Love On Tap : A Wounded Hearts Second Chance Romance (Love By Design Book 8)

Home > Other > Love On Tap : A Wounded Hearts Second Chance Romance (Love By Design Book 8) > Page 5
Love On Tap : A Wounded Hearts Second Chance Romance (Love By Design Book 8) Page 5

by M. C. Cerny


  “As real as it ever was.”

  Our clothes fell away with none of the shyness despite years apart. She was still bone thin but her body gained curves only time could make and grooves made by harsh living and experiences I couldn’t begin to understand. Vibrant tattoos covered scars I didn’t have the courage to ask about. Not sure I ever wanted too.

  “Condom?” She husked between buttons and zippers. I followed her lead and pulled one from the drawer handing it to her assuming she knew how to use it. The thought made acid bubble in my stomach but better safe than sorry because God only knew what I missed in the years apart. We’d never used them before, but we were stupid then, sadly intelligence came with a plethora of history between us, stacked against us.

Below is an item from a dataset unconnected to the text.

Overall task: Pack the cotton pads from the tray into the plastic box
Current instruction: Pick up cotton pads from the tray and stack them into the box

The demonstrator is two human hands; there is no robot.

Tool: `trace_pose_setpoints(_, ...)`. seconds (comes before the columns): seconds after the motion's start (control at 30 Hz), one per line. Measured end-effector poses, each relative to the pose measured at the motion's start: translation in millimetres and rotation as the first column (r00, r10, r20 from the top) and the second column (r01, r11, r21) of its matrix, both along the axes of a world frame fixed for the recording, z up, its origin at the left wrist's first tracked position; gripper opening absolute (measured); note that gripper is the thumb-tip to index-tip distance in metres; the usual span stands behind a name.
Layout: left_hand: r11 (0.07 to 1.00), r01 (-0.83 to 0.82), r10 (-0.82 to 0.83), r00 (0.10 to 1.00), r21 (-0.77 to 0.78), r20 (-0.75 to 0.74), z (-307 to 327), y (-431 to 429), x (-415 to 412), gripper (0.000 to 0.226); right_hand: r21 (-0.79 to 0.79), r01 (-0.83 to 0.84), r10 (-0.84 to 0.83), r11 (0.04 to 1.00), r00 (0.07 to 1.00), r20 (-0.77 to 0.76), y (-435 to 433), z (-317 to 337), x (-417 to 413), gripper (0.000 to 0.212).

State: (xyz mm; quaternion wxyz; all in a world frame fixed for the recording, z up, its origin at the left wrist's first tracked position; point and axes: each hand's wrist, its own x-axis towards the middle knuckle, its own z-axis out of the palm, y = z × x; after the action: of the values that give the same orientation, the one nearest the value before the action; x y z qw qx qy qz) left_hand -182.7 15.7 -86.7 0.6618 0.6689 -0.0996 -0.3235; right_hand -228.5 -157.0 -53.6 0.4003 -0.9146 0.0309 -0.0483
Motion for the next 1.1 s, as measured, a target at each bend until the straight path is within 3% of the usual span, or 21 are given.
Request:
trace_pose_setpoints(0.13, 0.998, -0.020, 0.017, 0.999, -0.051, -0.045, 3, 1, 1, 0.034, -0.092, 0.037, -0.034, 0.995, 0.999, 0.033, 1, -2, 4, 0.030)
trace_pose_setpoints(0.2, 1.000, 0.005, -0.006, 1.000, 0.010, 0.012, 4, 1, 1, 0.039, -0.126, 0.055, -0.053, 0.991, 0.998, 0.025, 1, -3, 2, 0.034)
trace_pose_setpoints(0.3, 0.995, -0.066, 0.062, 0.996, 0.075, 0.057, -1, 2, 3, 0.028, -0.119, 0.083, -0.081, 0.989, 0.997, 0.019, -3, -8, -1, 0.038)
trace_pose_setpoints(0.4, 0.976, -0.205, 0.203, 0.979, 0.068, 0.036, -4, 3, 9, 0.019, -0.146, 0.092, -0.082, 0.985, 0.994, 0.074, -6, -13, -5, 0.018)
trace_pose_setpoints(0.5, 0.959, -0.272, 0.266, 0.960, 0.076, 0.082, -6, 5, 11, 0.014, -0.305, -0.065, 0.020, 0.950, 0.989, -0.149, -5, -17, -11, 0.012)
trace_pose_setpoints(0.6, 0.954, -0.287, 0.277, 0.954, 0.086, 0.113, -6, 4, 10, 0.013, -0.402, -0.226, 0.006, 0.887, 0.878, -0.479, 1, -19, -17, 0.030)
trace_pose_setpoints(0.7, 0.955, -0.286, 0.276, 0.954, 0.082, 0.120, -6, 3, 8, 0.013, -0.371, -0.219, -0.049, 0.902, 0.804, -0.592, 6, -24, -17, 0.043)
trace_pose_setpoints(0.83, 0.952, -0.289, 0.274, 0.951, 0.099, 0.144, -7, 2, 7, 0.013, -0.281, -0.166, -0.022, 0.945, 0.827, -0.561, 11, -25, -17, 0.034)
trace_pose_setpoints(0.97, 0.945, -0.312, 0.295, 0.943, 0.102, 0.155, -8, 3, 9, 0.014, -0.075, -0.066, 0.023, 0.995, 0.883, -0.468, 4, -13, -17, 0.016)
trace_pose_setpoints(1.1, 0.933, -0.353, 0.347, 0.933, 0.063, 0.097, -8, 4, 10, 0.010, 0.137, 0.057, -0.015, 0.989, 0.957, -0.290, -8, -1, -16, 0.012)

  She opened the foil packet and with a practice I couldn’t bring myself to watch, I felt her align it over my shaft and roll it down squeezing me tight and rubbing against her clit. I blocked out the jealous thoughts of other who had been here after me and before today. Right in this second was the only moment I was giving us right now.

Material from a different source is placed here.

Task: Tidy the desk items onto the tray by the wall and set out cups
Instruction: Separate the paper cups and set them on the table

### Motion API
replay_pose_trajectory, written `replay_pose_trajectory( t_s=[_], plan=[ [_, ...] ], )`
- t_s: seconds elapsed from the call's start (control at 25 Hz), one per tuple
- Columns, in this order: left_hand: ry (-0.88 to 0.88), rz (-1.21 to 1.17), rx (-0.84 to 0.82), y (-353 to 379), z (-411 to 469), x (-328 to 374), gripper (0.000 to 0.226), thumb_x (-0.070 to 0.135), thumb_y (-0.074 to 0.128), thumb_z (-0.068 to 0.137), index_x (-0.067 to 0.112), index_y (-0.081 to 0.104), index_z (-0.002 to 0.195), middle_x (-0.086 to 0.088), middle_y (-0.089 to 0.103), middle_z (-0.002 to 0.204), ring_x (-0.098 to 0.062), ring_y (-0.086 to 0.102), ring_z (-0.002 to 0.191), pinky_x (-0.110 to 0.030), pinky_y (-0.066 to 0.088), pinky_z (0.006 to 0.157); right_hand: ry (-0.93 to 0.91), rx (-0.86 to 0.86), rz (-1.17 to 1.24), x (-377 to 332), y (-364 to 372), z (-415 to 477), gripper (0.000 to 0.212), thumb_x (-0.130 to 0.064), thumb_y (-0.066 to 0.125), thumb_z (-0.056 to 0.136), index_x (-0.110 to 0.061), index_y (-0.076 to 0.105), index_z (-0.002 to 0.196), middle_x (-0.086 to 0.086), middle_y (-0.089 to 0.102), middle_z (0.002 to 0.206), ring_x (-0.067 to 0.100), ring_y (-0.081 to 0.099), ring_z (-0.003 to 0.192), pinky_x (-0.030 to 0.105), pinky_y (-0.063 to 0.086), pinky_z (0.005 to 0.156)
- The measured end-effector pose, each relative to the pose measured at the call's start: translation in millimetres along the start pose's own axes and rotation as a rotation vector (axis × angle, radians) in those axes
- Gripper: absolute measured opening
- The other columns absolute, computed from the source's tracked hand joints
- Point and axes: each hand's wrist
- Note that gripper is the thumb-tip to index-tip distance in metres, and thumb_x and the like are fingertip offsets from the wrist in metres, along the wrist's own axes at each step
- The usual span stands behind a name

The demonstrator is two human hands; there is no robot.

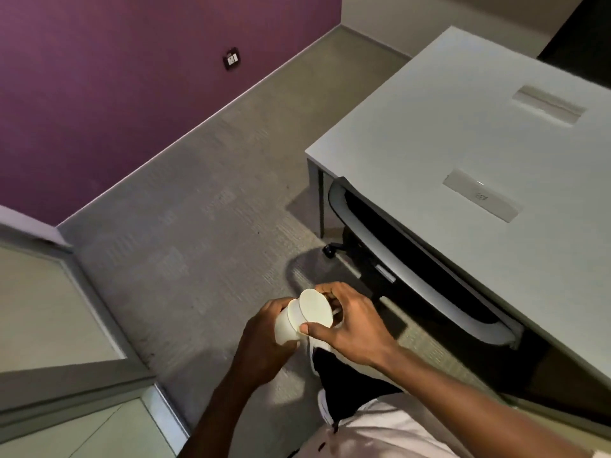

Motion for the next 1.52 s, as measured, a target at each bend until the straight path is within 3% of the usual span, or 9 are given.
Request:
replay_pose_trajectory(
  t_s=[0.12, 0.28, 0.44, 0.68, 0.88, 1.04, 1.16, 1.4, 1.52],
  plan=[
    [-0.016, -0.019, 0.063, -38.8, 34.2, -14.8, 0.071, 0.016, 0.094, 0.075, 0.028, 0.063, 0.137, 0.014, 0.071, 0.131, 0.001, 0.066, 0.115, -0.028, 0.057, 0.100, -0.018, 0.044, -0.002, -24.4, 13.0, 53.0, 0.070, -0.064, 0.081, 0.072, -0.036, 0.058, 0.131, -0.017, 0.062, 0.123, 0.004, 0.063, 0.109, 0.030, 0.057, 0.090],
    [-0.055, -0.015, 0.113, -89.5, 85.6, -28.7, 0.071, 0.018, 0.098, 0.072, 0.029, 0.066, 0.135, 0.022, 0.070, 0.126, 0.018, 0.061, 0.112, -0.013, 0.052, 0.094, 0.041, 0.149, 0.051, -60.0, 11.4, 120.4, 0.067, -0.062, 0.080, 0.071, -0.037, 0.059, 0.129, -0.017, 0.063, 0.124, 0.004, 0.063, 0.111, 0.024, 0.056, 0.091],
    [-0.059, -0.042, 0.142, -134.3, 143.3, -32.3, 0.072, 0.017, 0.098, 0.070, 0.031, 0.067, 0.134, 0.023, 0.071, 0.125, 0.012, 0.063, 0.113, -0.009, 0.049, 0.089, 0.078, 0.218, 0.155, -89.0, 8.5, 178.0, 0.068, -0.064, 0.079, 0.068, -0.036, 0.060, 0.127, -0.021, 0.064, 0.120, -0.001, 0.065, 0.106, 0.021, 0.058, 0.088],
    [-0.132, -0.149, 0.116, -185.6, 228.7, -45.0, 0.074, 0.023, 0.101, 0.069, 0.041, 0.064, 0.131, 0.024, 0.072, 0.125, 0.004, 0.066, 0.113, -0.025, 0.057, 0.095, 0.149, 0.274, 0.200, -120.8, 14.1, 256.4, 0.059, -0.055, 0.086, 0.075, -0.037, 0.059, 0.126, -0.017, 0.066, 0.123, 0.004, 0.066, 0.109, 0.031, 0.061, 0.092],
    [-0.004, -0.154, -0.017, -247.7, 331.4, -63.6, 0.074, 0.016, 0.101, 0.068, 0.050, 0.062, 0.120, 0.027, 0.073, 0.120, 0.006, 0.068, 0.108, -0.029, 0.060, 0.093, 0.217, 0.427, 0.253, -151.3, 14.7, 339.2, 0.062, -0.052, 0.088, 0.075, -0.034, 0.060, 0.127, -0.014, 0.069, 0.120, 0.006, 0.069, 0.104, 0.020, 0.060, 0.082],
    [0.143, -0.097, -0.181, -293.3, 408.5, -54.6, 0.072, 0.016, 0.100, 0.069, 0.045, 0.065, 0.126, 0.027, 0.073, 0.119, 0.013, 0.065, 0.107, -0.028, 0.060, 0.090, 0.285, 0.636, 0.327, -182.3, 14.7, 384.2, 0.062, -0.058, 0.087, 0.071, -0.037, 0.062, 0.124, -0.015, 0.072, 0.115, 0.006, 0.071, 0.100, 0.030, 0.062, 0.086],
    [0.280, -0.032, -0.280, -313.0, 456.1, -39.6, 0.074, 0.020, 0.100, 0.068, 0.039, 0.065, 0.130, 0.026, 0.071, 0.121, 0.013, 0.061, 0.111, -0.019, 0.055, 0.086, 0.340, 0.784, 0.342, -193.9, 12.9, 397.9, 0.066, -0.065, 0.083, 0.068, -0.040, 0.061, 0.125, -0.015, 0.071, 0.116, 0.005, 0.071, 0.099, 0.033, 0.063, 0.084],
    [0.423, 0.005, -0.421, -293.2, 530.8, 1.2, 0.074, 0.019, 0.101, 0.066, 0.033, 0.066, 0.130, 0.019, 0.071, 0.122, 0.002, 0.065, 0.109, -0.020, 0.051, 0.084, 0.499, 1.064, 0.344, -181.5, -20.8, 403.6, 0.063, -0.052, 0.088, 0.075, -0.039, 0.058, 0.128, -0.017, 0.067, 0.119, 0.004, 0.067, 0.102, 0.020, 0.059, 0.076],
    [0.491, 0.044, -0.497, -266.5, 560.0, 25.7, 0.073, 0.021, 0.100, 0.067, 0.035, 0.065, 0.129, 0.018, 0.071, 0.123, -0.005, 0.065, 0.110, -0.028, 0.054, 0.088, 0.597, 1.220, 0.359, -154.6, -45.1, 404.7, 0.067, -0.053, 0.087, 0.075, -0.034, 0.058, 0.132, -0.009, 0.068, 0.124, 0.010, 0.068, 0.106, 0.028, 0.061, 0.082]
  ],
)
Point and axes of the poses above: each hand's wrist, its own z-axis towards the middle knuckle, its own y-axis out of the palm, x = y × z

  “Sierra, baby.” I pulled her hips into mine and her body circled rubbing against me. It was irresistible and my cock jolted against her wet center. No matter what, we always fit and I pressed forward inching into her with the intent to go slow, be careful with my girl, but maybe that was my problem. I treated her with kid gloves and what she craved was a pressure and a wave that crashed into her and forced her to examine who she really was outside the definition of before.

  “Harder.” Her nails scrapped against my back stinging against the air conditioning and I seated myself fully inside her, balls slapping her ass and breathless groans.

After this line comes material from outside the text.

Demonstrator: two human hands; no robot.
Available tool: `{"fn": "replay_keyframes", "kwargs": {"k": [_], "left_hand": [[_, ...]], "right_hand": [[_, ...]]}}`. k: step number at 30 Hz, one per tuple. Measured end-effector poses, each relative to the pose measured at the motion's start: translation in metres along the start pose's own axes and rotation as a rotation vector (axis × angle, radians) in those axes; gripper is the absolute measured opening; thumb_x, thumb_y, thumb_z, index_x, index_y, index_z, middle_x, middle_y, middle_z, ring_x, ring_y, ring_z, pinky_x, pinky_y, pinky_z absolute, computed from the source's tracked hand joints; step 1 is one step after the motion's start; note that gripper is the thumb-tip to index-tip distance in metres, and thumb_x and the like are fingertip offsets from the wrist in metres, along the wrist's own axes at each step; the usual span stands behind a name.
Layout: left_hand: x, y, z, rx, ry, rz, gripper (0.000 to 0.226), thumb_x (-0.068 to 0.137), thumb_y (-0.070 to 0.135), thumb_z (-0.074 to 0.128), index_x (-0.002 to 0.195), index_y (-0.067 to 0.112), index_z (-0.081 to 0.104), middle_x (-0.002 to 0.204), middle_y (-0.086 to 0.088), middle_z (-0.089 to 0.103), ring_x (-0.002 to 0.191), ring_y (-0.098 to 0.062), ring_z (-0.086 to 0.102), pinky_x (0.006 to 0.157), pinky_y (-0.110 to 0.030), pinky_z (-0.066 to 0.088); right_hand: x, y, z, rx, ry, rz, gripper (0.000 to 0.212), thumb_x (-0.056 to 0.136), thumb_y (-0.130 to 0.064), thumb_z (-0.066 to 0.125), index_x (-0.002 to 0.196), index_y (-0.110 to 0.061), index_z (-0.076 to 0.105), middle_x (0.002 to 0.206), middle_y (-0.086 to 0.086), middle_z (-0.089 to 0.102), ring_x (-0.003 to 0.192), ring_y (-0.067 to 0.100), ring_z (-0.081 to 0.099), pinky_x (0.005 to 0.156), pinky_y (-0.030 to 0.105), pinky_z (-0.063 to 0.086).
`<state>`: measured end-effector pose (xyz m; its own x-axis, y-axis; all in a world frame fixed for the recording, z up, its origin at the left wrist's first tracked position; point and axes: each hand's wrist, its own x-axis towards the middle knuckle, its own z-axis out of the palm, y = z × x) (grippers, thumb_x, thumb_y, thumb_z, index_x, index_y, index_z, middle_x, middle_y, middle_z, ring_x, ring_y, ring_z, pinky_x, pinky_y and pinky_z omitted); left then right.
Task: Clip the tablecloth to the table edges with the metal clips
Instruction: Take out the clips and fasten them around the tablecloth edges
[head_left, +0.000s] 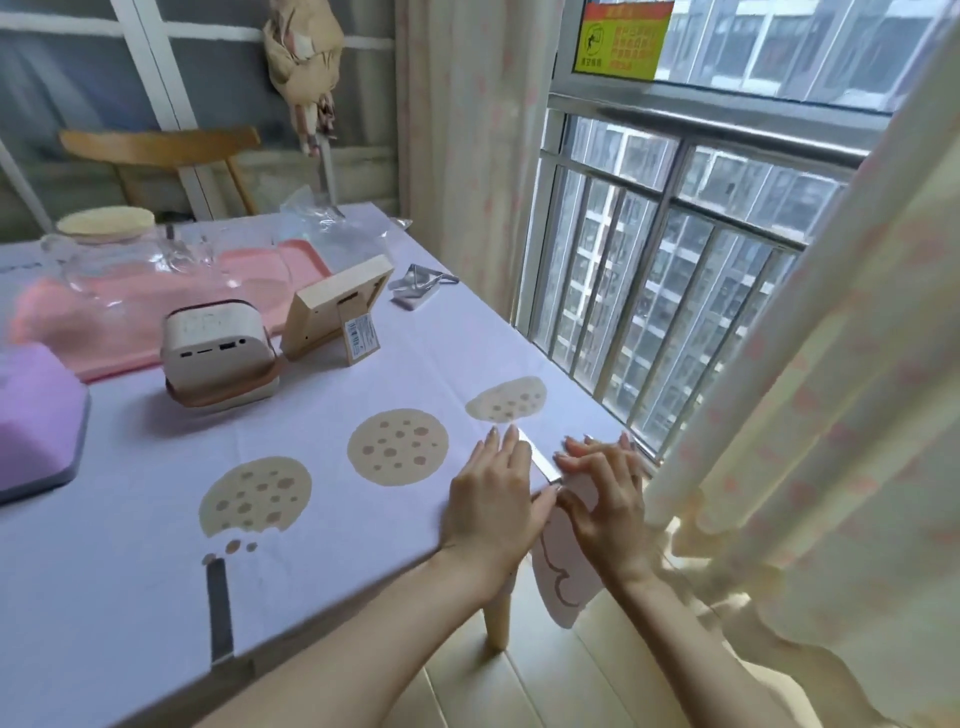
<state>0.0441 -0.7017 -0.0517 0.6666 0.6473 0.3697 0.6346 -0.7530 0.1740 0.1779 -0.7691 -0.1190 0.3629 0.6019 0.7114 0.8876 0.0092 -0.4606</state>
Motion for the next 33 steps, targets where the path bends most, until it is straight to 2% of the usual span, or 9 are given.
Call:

  “Like that?” I laid into her pressing her deep into the mattress.

  “Harder.” She grunted and I moved tilting my hips and grinding against her clit. If Sierra wanted to be punished, I was in the headspace to do it after all these years and no answer but the deafening silence that followed her abandonment.

  We rocked our bodies in the tradition of a good old hate fucking and clawed each other closer thrust for thrust and skin slapping crescendo.

  “Harder.” She screamed.

  “You want it harder?” I growled. She nodded her head and I’d give her what she wanted this one time even if I woke up hating myself. This kind of fucking simply wasn’t who I was. I didn’t have crazy kinks to tie her up and spank her ass blistering red. I pulled out with enough force to make me wince and I flipped her over hauling her hips up. I slammed myself back inside and leveled myself by gripping her hands over her head and pounding into her until the bed slammed and rocked against the wall. The tenants in the building were likely to call the police for the racket going on in here. It couldn’t be helped, I had demons to exercise and Sierra begged for forgiveness I couldn’t give her. She needed to forgive herself in order to get there.

  Her orgasm ripped through her body as I slapped her ass leaving a hot hand print across the pale flesh. I wanted to inflict damage if I was honest and letting my anger get out of check fit the bill. A few swats and my hand smarted giving her what she wanted, needed, and scared me in the process. This wasn’t who I am. I couldn’t do this every time. I wasn’t into this even if it was what got her off. We needed to find some common ground, somewhere in the middle where a compromise wouldn’t kill us both in the process.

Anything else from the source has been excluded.